Willis: Anything’s possible. Yes, probably. Fifty-two? I don’t know. I have nothing against women my age. I have friends from high school I still go out with. No matter what age they are, I’m always amazed when I hear my friends say, “Wow, I met this great girl. We’ve been going out for four months.” How do they do it? Staying with somebody for four days is a task.

Playboy: What have your daughters told you about women you were with? Did you listen?

Willis: Damn right, I listened. If there were somebody I just couldn’t live without, I’d say, “Look, Daddy’s in love, and you’ve got to cut me some slack on this one.” But yeah, I’ve gotten the thumbs-down from time to time.

Playboy: Would you like to fall in love?

Willis: At the beginning of his Fool for Love script, Sam Shepard wrote, “The proper response to love is to accept it.” For lack of a better one, it’s a good theory.

Playboy: You once said, “I don’t believe in the general success of long-term fidelity or monogamy.” Still?

Willis: I said that looking at the stats. The numbers speak for themselves. Chris Rock said, “A man is only as faithful as his options.” He’s got a point.

Playboy: Is this your way of saying you’re a confirmed bachelor?

Willis: Until proven otherwise. I’m open for a miracle, but I’m not holding my breath. I would like to have more kids. I’m a great dad; it’s something I do well. The idea of having a boy is still in my mind.

Playboy: Have you anticipated becoming a grandfather?

Willis: No, but I probably should. I’m getting there.

Playboy: Are you still performing with your band?

Willis: I haven’t in a while. Playing with my band is a way of expressing myself that is pure unadulterated fun. There’s Frank Sinatra, there’s Barbra Streisand, and then there’s how I sing. I don’t take it very seriously, but I don’t have to.

Playboy: Do you listen to a lot of music?

Willis: Driving the kids to school at one point I realized they were getting a steady diet of Grease 2, so I started their education in classic rock–the Beatles, Stones, Who, Spencer Davis Group, Traffic. Scout just turned me on to this band called Beirut that’s awesome. I turned my daughter on to Neil Young, Led Zeppelin and Pink Floyd. She went berserk over Neil Young.

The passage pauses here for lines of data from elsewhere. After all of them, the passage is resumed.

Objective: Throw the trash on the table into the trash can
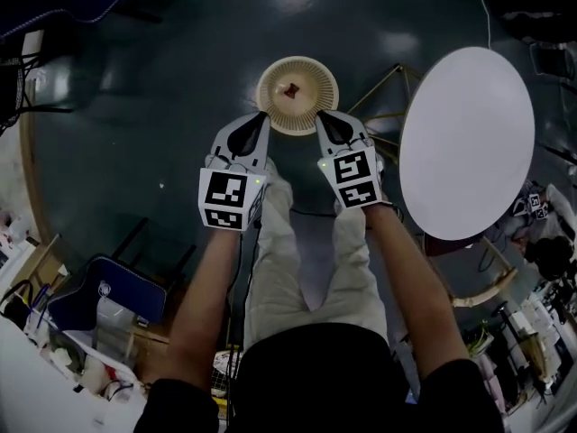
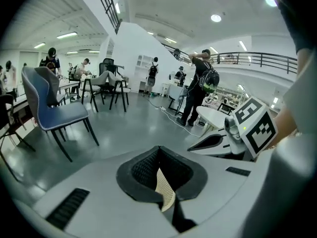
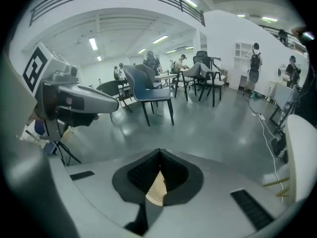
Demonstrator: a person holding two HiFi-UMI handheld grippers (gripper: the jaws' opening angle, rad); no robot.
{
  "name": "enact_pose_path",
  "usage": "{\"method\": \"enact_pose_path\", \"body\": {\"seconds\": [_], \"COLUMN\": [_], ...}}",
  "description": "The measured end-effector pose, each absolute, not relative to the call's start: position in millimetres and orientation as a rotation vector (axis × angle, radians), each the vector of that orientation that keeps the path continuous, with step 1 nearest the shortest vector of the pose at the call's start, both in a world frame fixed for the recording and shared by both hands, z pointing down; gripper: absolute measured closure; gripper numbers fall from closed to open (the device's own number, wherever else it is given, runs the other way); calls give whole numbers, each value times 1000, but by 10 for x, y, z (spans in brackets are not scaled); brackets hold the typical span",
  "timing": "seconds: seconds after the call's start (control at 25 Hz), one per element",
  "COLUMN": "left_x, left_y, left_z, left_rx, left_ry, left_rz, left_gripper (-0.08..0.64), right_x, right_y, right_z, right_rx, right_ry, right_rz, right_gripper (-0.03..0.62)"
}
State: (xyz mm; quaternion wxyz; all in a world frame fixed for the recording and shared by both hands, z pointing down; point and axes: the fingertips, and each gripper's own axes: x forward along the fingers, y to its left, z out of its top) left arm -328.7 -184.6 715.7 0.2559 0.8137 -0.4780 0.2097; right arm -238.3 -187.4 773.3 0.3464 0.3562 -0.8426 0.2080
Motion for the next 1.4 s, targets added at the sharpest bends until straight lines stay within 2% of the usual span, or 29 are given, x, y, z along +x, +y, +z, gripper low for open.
{"method": "enact_pose_path", "body": {"seconds": [0.32,0.64,1.4], "left_x": [-3114,-2983,-2312], "left_y": [-1892,-1945,-1836], "left_z": [6379,5470,3931], "left_rx": [2270,2231,2438], "left_ry": [-1314,-1335,-1429], "left_rz": [519,312,312], "left_gripper": [546,546,546], "right_x": [-2371,-2246,-1804], "right_y": [-1970,-2000,-1970], "right_z": [6712,5700,3931], "right_rx": [978,1020,1103], "right_ry": [-2268,-2332,-2541], "right_rz": [505,454,261], "right_gripper": [574,574,574]}}
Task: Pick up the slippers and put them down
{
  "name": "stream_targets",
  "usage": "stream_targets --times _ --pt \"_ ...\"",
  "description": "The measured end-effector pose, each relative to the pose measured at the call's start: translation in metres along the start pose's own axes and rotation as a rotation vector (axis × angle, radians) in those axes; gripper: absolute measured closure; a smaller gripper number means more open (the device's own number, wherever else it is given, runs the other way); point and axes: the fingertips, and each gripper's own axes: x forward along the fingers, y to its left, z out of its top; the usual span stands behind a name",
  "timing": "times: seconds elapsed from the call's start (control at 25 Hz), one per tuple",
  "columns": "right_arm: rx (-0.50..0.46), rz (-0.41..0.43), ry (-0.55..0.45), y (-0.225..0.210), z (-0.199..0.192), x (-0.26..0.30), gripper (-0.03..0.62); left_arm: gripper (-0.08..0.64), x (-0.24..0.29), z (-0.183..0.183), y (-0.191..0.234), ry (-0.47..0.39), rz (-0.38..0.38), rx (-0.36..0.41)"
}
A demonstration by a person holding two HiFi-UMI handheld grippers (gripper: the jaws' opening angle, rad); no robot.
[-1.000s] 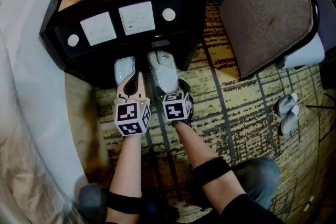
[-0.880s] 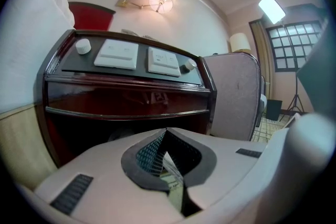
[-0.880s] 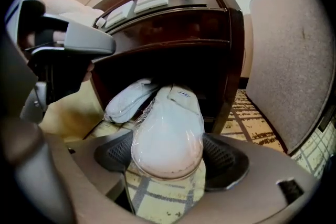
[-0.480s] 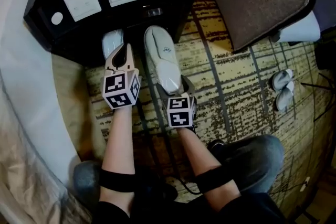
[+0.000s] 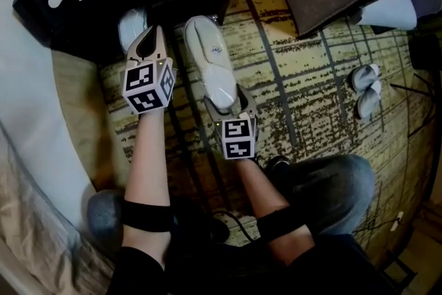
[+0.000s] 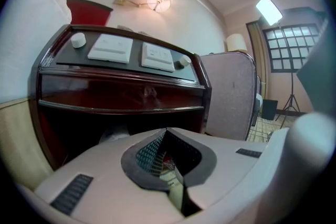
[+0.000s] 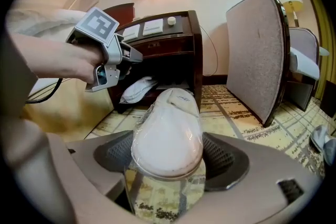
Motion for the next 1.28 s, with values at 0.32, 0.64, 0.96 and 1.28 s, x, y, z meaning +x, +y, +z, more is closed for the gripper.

Playboy: Being 52 years old is one thing, but do you imagine yourself at 70?

Willis: I try not to. I have good genes from my mom, the German genes. I drink a ton of water, and they say that’s good for you. I look after my health as well as I can. I try to eat well.

Playboy: Do you work out?

Willis: Yes, but I’ve been lazy lately because I worked out so much during the film. I was hiking yesterday. I just try to keep myself so I’m not aching.

Playboy: Did any of your kids inherit your famous smirk?

Willis: Tallulah has it a little bit. She looks the most like me, only beautiful. All three have my sense of humor. It cracks me up.

Playboy: When you’re walking down the street, do people hit you with your famous lines?

Willis: Yeah. “I see dead people.” “Yippee-ki-yay, motherfucker.” “Zed’s dead, baby,” from Pulp Fiction. Who knew? Are we done with the interview? I’ll see you in 10 years.

Playboy: For Die Hard 6?

Willis: We’ll cut right to Die Hard 19. It’ll save me some wear and tear.